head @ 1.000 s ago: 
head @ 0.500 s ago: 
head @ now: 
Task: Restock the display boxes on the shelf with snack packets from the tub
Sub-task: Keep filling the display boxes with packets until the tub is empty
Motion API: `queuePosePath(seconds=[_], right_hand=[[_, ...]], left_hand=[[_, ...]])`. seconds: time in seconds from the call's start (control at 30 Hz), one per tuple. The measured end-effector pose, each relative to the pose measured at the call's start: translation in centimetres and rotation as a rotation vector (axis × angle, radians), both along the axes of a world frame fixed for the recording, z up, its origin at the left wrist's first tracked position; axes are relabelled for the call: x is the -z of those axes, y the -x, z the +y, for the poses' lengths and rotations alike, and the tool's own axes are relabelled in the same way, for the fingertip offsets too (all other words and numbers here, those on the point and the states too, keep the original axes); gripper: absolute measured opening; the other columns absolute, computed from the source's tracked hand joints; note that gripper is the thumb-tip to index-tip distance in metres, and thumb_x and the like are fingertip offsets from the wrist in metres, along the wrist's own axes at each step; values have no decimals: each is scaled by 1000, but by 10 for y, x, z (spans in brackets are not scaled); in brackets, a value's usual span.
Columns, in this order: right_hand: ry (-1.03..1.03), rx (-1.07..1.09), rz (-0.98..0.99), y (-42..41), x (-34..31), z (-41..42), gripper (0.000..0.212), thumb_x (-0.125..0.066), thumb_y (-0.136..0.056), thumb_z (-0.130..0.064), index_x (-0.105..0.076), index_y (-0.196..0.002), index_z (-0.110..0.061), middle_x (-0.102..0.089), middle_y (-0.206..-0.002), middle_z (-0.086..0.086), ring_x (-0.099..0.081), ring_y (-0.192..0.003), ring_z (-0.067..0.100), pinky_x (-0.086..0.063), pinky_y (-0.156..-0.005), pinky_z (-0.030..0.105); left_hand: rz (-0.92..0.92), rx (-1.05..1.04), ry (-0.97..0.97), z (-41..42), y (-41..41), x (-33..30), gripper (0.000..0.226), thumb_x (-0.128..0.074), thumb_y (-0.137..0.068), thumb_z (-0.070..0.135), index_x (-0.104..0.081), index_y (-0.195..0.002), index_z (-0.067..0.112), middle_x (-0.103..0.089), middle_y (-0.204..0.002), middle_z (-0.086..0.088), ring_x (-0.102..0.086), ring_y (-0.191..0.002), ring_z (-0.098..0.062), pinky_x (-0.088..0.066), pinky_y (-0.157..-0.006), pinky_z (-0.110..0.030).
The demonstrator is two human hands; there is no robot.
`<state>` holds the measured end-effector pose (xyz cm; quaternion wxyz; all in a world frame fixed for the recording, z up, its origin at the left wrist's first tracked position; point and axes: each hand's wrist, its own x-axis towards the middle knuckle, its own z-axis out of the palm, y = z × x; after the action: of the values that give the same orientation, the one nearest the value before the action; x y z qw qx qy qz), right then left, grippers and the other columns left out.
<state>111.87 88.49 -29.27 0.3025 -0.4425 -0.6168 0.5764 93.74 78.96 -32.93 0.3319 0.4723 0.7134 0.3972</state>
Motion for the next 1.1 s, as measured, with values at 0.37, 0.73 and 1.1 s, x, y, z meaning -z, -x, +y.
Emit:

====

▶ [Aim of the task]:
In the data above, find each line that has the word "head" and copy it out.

▶ [Answer for the task]:
head @ 1.000 s ago: 
head @ 0.500 s ago: 
head @ now: 

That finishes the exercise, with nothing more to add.